А между двумя разами была целая жизнь, в которой Никифоров и Никса сделали всё возможное, чтобы сделать невозможными эти слова. И тем не менее они были произнесены. Значит, в них заключалась истина. Независимая от эмоций, настроений, умозаключений и прочего истинная истина, сродни двум главным: или человек живёт, и всё ещё возможно, или же он умер, и уже невозможно ничего. Такие истины иногда называются судьбой, и Никифоров был доволен, как всякий человек, подчинившийся судьбе и наивно ожидающий за это от судьбы снисхождения. Это потом Никифорову откроется, что ожидать какого-то снисхождения от судьбы глупо и смешно. Что самое яростное противостояние судьбе — всё равно подчинение судьбе. Разницы нет, законов нет. И в то же время они есть, и справедливы ровно настолько, насколько этого хочет Бог. А Бог устремлён в справедливость, как в плюс бесконечность. Бог — истинная машина справедливости. Вот только куда едет машина — непонятно.

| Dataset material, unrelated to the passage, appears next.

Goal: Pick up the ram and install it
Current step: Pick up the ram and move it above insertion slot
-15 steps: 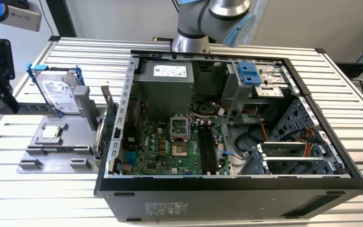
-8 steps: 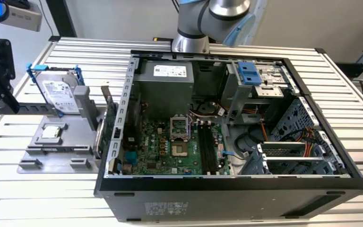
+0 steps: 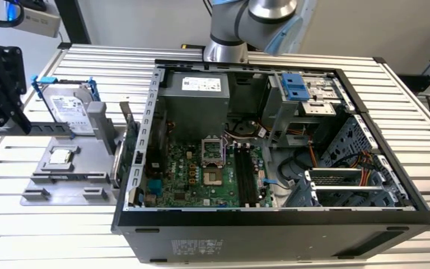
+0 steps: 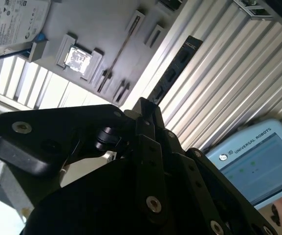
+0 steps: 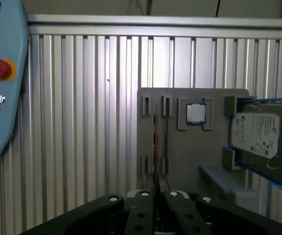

Два года Никифоров пытался разрушить в своём сознании образ Никсы, два года внушал себе, что она ему не нужна. Но какая-то сила периодически сводила их. Всегда неожиданно, неурочно, когда ни он, ни она об этом не думали. И каждый раз эта сила оказывалась сильнее других сил, связывающих их в данный момент с местом, временем, теми или иными людьми, а также и приличиями. Это было притяжение, переходящее в несовместимость, страсть, переходящая в ледяное равнодушие, растянувшаяся во времени попытка повенчать пса с созвездием Пса.
Их сближения как будто происходили для того, чтобы оба окончательно убедились: вместе им никак нельзя. Нормальным людям достаточно одного раза. Но Никифоров и Никса не были нормальными людьми. Вернее, были нормальными порознь, но не вместе, если находили противоестественное счастье в бесконечных подтверждениях невозможности быть вместе. И чем искреннее они в этом утверждались, тем искреннее было их стремление устроить свою жизнь друг без друга. Они напоминали рассорившихся на пляже детей, каждый из которых после ссоры взялся строить собственный домик из песка. И это порой очень даже кропотливое строительство продолжалось до очередного сближения, в результате которого прежние домики растаптывались в угоду новому, который они начинали строить вместе и про который знали, что никогда не построят. И они сами страдали. И страдали другие, обманувшиеся их искренностью люди, поверившие, что домики не из песка.